→What is cyclic phosphorylation in biology?
Cyclic phosphorylation is a process in cellular respiration in which a molecule of adenosine diphosphate (ADP) is converted into adenosine triphosphate (ATP) through a series of chemical reactions in a cyclic manner.
→How does cyclic phosphorylation work?
Cyclic phosphorylation involves the movement of electrons along the electron transport chain in the mitochondria, which generates a proton gradient that drives the production of ATP through the action of the ATP synthase enzyme.
→What is non-cyclic phosphorylation in biology?
Non-cyclic phosphorylation, also known as linear or oxidative phosphorylation, is the process of generating ATP through the transfer of electrons from NADH and FADH2 to oxygen in the mitochondria. This process also generates a proton gradient which drives ATP production.
→What happens in non-cyclic phosphorylation?
In non-cyclic photophosphorylation, both photosystem I (PSI) and photosystem II (PSII) are involved in a linear electron flow that results in the production of ATP and NADPH. The process can be summarized in the following steps:
Light energy is absorbed by the pigments in PSII, exciting electrons to a higher energy level. These high-energy electrons are then passed through an electron transport chain (ETC) to PSI, releasing energy that is used to generate a proton gradient across the thylakoid membrane.
Water molecules are split by PSII, releasing electrons, protons (H+), and oxygen gas. The electrons from water replace the high-energy electrons lost by PSII and are passed through the ETC to PSI.
The high-energy electrons from PSI are used to reduce NADP+ to NADPH, which is used as a reducing agent in the light-independent reactions of photosynthesis.
The proton gradient generated by the ETC is used by ATP synthase to generate ATP from ADP and inorganic phosphate.
Overall, non-cyclic photophosphorylation produces both ATP and NADPH, which are used in the Calvin cycle to convert CO2 into organic compounds such as glucose.
→What is the difference between cyclic and non-cyclic photophosphorylation in A-level Biology?
In A-level Biology, photophosphorylation is the process by which light energy is used to produce ATP, the energy currency of cells. There are two types of photophosphorylation that occur during photosynthesis in plants: cyclic and non-cyclic photophosphorylation.
Non-cyclic photophosphorylation involves both photosystem I (PSI) and photosystem II (PSII) in a linear electron flow that results in the production of ATP and NADPH. In this process, water is split by PSII, releasing oxygen and hydrogen ions.

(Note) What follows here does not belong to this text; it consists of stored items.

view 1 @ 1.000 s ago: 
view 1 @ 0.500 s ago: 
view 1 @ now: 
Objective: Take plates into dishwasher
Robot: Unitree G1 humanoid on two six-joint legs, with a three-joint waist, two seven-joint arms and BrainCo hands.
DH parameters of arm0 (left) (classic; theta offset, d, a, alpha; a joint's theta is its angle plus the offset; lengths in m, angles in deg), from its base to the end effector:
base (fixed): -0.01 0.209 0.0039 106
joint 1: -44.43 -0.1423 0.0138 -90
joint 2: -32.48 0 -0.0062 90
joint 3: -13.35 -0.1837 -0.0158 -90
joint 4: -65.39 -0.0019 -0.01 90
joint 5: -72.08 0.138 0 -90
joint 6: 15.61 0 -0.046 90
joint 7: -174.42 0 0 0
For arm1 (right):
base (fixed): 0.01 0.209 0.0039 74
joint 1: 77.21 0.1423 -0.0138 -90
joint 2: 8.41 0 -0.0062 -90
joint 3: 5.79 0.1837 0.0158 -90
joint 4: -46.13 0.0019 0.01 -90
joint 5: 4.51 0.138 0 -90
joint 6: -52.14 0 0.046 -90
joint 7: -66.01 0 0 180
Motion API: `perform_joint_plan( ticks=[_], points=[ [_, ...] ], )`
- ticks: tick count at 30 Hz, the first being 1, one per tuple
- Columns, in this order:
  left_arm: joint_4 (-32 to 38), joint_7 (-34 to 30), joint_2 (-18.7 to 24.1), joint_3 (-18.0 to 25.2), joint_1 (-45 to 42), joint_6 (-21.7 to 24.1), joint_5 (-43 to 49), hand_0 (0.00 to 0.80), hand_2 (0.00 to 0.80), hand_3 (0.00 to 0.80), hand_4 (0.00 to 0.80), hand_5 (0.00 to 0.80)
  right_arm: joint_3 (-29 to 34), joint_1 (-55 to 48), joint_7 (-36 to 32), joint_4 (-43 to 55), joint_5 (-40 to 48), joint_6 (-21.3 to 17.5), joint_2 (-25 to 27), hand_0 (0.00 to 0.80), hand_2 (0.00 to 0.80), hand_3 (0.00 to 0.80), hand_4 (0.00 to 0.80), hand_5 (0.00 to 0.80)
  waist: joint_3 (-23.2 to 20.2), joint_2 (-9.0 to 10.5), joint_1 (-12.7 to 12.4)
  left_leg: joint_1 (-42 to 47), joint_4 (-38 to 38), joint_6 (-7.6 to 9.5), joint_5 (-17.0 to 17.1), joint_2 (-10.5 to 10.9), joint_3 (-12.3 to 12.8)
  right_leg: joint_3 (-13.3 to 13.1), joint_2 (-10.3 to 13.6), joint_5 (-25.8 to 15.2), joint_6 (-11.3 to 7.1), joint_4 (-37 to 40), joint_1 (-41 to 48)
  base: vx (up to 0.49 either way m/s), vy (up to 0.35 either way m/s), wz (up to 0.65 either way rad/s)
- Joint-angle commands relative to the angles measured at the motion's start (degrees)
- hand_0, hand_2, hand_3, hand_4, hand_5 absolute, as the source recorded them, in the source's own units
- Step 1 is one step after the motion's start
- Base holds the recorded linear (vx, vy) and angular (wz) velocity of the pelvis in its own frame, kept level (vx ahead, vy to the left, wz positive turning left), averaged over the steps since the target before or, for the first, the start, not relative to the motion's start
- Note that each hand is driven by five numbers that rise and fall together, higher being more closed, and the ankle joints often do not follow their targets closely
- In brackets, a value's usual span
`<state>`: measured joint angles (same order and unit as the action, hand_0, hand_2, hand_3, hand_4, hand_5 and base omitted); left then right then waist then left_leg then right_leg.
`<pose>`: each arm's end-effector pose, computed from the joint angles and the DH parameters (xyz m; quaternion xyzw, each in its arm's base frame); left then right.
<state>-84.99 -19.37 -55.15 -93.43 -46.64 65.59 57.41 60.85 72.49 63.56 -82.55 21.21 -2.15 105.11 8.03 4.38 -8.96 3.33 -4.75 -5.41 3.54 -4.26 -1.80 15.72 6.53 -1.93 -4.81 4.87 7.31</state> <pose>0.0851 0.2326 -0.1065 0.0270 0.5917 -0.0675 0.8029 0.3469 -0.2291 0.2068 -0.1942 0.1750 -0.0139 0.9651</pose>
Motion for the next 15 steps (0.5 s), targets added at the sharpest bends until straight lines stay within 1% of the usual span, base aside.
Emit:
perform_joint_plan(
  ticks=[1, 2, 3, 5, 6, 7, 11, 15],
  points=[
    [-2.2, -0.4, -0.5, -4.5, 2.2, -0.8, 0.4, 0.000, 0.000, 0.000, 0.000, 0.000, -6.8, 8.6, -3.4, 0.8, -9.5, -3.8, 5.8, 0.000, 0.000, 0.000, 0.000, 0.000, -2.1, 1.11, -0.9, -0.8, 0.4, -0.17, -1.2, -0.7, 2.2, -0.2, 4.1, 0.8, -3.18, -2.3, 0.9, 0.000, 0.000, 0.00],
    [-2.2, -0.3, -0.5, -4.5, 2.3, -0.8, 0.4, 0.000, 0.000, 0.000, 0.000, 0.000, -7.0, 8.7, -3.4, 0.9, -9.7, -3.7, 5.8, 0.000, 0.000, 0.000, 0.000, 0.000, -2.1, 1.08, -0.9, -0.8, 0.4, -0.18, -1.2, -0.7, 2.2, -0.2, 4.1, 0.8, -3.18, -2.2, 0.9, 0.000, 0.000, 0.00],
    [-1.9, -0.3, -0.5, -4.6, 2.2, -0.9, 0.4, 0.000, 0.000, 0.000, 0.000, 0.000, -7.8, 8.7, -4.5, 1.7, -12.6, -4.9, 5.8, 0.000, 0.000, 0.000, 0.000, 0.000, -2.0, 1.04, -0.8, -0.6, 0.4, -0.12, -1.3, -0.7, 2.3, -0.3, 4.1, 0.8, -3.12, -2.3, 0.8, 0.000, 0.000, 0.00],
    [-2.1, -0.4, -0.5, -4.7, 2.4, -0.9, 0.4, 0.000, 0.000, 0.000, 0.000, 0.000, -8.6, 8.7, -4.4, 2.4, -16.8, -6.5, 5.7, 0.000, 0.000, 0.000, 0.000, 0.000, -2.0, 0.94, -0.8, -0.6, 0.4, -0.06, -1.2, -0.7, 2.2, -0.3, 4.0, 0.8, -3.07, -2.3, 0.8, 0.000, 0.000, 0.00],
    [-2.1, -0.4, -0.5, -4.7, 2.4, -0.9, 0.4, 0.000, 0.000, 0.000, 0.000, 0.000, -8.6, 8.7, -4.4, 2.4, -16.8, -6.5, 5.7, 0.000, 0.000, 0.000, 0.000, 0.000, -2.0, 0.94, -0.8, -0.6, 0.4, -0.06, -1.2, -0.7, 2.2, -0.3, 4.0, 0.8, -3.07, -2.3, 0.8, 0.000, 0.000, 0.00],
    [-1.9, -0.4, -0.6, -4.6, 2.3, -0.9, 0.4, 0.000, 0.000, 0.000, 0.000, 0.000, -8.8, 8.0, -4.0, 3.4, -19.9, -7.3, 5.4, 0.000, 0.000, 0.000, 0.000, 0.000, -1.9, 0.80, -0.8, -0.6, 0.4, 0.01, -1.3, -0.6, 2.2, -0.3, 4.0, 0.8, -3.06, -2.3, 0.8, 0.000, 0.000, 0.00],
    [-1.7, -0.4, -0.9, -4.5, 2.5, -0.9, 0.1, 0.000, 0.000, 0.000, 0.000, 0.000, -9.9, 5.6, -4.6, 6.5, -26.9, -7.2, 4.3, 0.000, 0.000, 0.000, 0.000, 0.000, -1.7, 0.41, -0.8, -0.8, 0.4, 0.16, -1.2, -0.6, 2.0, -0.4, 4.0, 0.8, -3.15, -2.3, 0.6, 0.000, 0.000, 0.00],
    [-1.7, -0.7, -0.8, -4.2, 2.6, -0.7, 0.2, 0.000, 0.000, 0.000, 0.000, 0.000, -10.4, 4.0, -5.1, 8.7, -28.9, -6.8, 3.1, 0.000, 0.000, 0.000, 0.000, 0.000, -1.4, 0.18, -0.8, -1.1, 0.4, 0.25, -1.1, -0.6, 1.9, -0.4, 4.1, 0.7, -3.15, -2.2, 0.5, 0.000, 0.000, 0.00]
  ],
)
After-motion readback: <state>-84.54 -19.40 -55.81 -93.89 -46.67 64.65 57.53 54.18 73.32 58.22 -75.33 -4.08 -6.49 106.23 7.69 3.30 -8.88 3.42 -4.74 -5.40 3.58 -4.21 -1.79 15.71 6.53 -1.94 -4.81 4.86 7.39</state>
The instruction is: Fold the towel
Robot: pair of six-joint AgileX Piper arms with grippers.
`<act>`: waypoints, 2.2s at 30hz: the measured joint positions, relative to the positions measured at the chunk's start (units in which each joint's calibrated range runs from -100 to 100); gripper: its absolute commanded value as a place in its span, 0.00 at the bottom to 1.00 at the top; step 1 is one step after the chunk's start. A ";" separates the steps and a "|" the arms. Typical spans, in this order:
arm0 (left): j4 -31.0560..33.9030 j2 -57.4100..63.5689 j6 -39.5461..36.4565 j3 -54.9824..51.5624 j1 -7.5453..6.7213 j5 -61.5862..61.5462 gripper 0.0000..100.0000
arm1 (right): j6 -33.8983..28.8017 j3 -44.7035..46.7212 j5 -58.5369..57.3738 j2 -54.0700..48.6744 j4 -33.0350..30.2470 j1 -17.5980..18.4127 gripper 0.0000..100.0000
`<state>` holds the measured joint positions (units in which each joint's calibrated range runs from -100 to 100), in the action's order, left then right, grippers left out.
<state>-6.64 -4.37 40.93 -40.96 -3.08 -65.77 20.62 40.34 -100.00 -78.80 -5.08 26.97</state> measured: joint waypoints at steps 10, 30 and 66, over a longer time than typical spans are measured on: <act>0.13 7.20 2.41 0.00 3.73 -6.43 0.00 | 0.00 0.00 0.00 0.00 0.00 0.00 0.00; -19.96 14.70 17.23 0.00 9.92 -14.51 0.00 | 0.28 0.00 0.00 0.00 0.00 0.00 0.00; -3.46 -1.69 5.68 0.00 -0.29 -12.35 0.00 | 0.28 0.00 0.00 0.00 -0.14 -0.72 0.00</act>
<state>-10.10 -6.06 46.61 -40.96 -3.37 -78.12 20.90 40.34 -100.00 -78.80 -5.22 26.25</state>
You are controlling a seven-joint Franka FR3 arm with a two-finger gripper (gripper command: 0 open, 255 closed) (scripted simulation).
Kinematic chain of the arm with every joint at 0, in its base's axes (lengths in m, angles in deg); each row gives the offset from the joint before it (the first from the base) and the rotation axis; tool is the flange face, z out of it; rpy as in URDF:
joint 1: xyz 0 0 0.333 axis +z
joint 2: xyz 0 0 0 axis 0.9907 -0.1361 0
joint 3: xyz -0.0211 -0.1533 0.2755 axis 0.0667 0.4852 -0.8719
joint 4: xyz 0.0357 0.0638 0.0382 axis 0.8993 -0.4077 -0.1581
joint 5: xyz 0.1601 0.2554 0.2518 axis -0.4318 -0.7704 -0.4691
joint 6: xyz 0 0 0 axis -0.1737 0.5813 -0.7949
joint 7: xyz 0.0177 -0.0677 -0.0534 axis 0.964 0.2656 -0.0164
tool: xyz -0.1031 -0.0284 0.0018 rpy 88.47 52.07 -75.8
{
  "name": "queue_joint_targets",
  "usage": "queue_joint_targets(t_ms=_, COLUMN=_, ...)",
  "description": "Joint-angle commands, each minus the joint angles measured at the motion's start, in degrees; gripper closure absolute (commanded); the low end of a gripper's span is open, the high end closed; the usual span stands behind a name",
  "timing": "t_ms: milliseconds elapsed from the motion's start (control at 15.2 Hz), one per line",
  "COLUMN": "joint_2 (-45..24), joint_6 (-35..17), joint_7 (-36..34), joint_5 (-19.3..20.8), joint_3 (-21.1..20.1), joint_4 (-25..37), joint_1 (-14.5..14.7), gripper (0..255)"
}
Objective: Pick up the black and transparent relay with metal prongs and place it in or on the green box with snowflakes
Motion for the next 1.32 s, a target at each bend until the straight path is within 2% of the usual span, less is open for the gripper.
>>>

Electrons are transferred from PSII to PSI via an electron transport chain, which generates a proton gradient across the thylakoid membrane. This gradient is used to drive the synthesis of ATP by ATP synthase, while NADP+ is reduced to NADPH by electrons from PSI.
In cyclic photophosphorylation, only PSI is involved in a circular electron flow that generates ATP but not NADPH. Electrons from PSI are cycled back to PSI via an electron transport chain, which generates a proton gradient that is used to produce ATP by ATP synthase. Since no electrons are transferred to NADP+, no NADPH is produced during cyclic photophosphorylation.
Overall, the main difference between cyclic and non-cyclic photophosphorylation is the involvement of both PSII and PSI in non-cyclic photophosphorylation, which results in the production of both ATP and NADPH, whereas cyclic photophosphorylation involves only PSI and produces only ATP.
Source: studymind.co.uk/notes/cyclic-....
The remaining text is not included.